Lines to restate from the data below: from the one containing "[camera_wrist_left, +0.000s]" to the one containing "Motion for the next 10", both included. Give them again exactly, and only them.

◆ DATASET:
= = = =
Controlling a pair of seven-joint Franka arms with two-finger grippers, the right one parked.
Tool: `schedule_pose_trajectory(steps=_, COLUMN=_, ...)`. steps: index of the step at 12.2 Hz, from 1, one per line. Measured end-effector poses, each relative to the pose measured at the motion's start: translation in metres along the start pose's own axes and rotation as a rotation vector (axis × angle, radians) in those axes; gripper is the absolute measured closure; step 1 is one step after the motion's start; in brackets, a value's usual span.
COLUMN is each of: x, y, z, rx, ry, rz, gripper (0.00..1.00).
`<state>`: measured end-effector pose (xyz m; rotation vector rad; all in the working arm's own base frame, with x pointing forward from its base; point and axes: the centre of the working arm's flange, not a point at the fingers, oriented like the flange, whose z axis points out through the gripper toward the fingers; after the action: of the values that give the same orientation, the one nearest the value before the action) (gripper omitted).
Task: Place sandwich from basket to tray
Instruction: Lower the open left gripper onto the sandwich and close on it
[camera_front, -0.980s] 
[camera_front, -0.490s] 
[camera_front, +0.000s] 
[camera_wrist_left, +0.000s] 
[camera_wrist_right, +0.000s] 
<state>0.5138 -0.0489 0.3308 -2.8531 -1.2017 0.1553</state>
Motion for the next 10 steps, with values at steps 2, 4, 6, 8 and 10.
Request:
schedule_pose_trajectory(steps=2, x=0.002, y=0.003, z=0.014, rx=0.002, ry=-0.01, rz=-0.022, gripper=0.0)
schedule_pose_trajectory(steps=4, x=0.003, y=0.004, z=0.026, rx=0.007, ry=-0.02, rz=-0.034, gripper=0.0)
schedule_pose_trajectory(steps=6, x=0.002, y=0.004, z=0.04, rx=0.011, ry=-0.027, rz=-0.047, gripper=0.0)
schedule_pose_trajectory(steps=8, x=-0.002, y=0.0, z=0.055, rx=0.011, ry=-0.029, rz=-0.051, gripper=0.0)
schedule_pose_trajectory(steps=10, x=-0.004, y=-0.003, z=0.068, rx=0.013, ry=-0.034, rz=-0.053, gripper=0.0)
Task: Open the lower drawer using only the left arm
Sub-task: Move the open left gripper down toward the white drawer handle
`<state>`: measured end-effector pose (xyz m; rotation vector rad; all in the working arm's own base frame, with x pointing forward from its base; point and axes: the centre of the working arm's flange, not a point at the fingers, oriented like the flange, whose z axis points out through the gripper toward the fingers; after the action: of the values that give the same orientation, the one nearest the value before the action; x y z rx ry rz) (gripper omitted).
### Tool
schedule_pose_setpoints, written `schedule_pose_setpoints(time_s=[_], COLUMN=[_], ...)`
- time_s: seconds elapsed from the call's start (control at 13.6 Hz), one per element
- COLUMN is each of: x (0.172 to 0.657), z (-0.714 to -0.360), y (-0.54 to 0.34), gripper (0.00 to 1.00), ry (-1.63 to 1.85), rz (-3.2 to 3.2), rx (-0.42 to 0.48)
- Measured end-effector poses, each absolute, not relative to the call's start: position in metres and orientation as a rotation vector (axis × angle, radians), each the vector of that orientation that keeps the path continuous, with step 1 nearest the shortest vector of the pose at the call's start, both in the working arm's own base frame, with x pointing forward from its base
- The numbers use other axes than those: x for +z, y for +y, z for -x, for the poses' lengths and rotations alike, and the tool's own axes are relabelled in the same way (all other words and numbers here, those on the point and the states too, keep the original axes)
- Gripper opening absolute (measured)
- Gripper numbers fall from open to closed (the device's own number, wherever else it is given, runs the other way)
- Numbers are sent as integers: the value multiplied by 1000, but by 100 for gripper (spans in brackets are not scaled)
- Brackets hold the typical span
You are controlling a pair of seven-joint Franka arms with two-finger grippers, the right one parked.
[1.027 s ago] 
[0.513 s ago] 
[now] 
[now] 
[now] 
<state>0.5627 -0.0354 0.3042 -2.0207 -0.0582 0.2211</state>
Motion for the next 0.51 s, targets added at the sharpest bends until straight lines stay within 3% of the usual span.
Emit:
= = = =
◆ EXERCISE ANSWER:
[camera_wrist_left, +0.000s] 
[camera_wrist_right, +0.000s] 
<state>0.5138 -0.0489 0.3308 -2.8531 -1.2017 0.1553</state>
Motion for the next 10 steps, with values at steps 2, 4, 6, 8 and 10.

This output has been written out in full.